続: ぼくの一時保存

主に読書ブログ。たまに頭からはみ出したものをメモ。

利休にたずねよ 山本兼一

利休にたずねよ (PHP文芸文庫)

利休にたずねよ (PHP文芸文庫)

稀代の茶人、千利休をえがく歴史物。構成や着眼点がおもしろい。

千利休が作り上げた侘び茶の作法。それに溢れる創意と工夫は今の世にも生きている。ぼくはお茶のことは詳しく知らないが、そこには一座建立のためのきめ細やかな気遣いがあるのだろう。しかし、本作では思い切って現代に伝わるその気遣いを取っ払い、その形式だけを作品に持ち込んだ。そして、利休が何故その形式に行き着いたのか。その根っこにある事件を描いている。
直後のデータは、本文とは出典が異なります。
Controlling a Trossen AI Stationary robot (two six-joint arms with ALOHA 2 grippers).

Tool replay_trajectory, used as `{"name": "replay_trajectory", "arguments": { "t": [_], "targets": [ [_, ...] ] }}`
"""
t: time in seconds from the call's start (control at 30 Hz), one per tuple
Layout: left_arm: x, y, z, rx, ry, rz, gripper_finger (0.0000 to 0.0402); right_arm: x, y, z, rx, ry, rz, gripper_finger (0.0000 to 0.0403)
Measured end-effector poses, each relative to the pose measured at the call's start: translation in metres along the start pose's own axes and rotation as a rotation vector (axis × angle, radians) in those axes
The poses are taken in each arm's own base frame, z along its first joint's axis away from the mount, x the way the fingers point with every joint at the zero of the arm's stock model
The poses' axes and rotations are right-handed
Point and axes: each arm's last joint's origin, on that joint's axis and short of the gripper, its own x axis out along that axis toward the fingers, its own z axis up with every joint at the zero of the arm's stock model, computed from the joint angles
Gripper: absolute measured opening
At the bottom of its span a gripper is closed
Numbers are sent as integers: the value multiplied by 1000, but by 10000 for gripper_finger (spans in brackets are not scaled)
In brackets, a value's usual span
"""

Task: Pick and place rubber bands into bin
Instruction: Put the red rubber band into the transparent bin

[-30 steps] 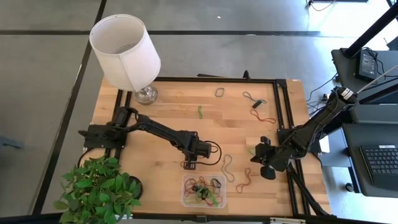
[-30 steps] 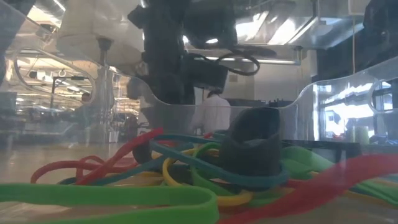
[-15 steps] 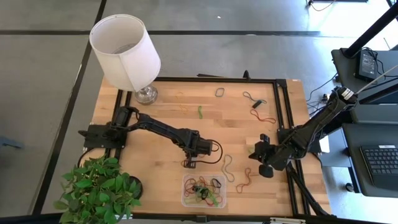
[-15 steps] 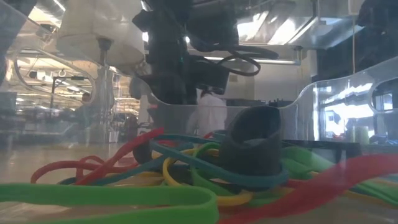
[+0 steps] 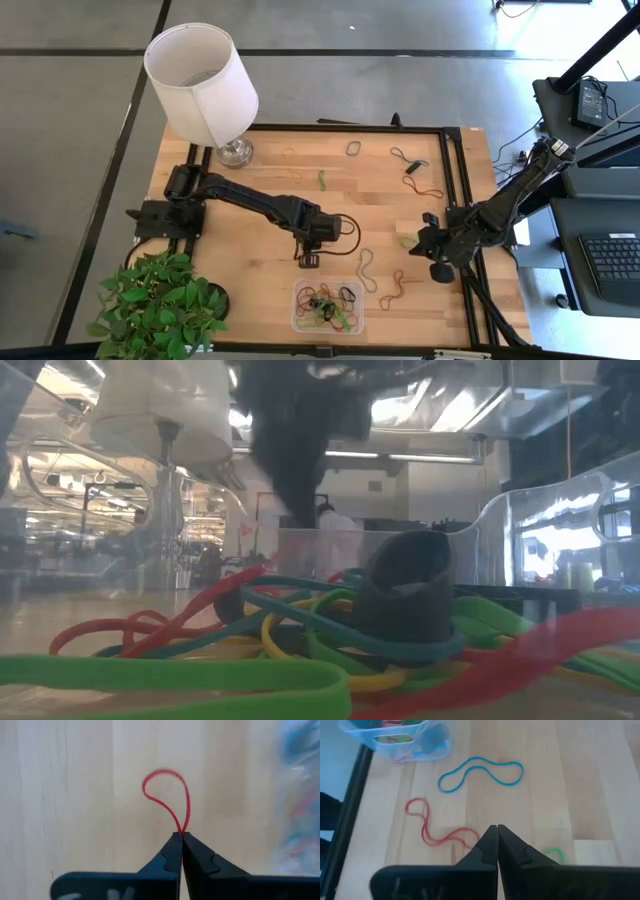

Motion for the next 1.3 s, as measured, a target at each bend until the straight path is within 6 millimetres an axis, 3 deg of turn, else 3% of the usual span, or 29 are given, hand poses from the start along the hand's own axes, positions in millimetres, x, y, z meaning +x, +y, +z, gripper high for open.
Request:
{"name": "replay_trajectory", "arguments": {
  "t": [0.3,0.43,0.63,0.77,0.93,1.3],
  "targets": [
    [-63,-35,38,42,-159,-1,3,-24,-11,-3,-102,-56,47,1],
    [-85,-61,43,88,-244,-4,3,-28,-19,-10,-125,-12,13,0],
    [-98,-102,35,88,-310,-15,3,-19,-28,-29,-72,-34,105,0],
    [-90,-122,27,49,-281,-40,3,-10,-33,-42,10,-84,188,0],
    [-64,-139,20,19,-174,-105,3,-3,-34,-48,114,-175,277,0],
    [-10,-145,9,-23,22,-72,3,-2,-31,-45,116,-228,333,0]
  ]
}}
とても思い切った解釈で、まさに歴史ファンタジーという感じでおもしろい。

また章ごとに時系列や語り部を自在に入れ替えることで物語に立体感が生み出されている。時間や空間を超えて、さまざまなつながりに気づかされることで、時間に沿って流れるだけの単純な歴史ではなく、複雑な群像劇としての歴史物語になっている。

個人的には「へうげもの」を読んだこともあって登場人物や時代の空気を受け入れやすく、非常に楽しめた。こういう本に出会っていれば学校の社会の授業も楽しめたのかもしれない。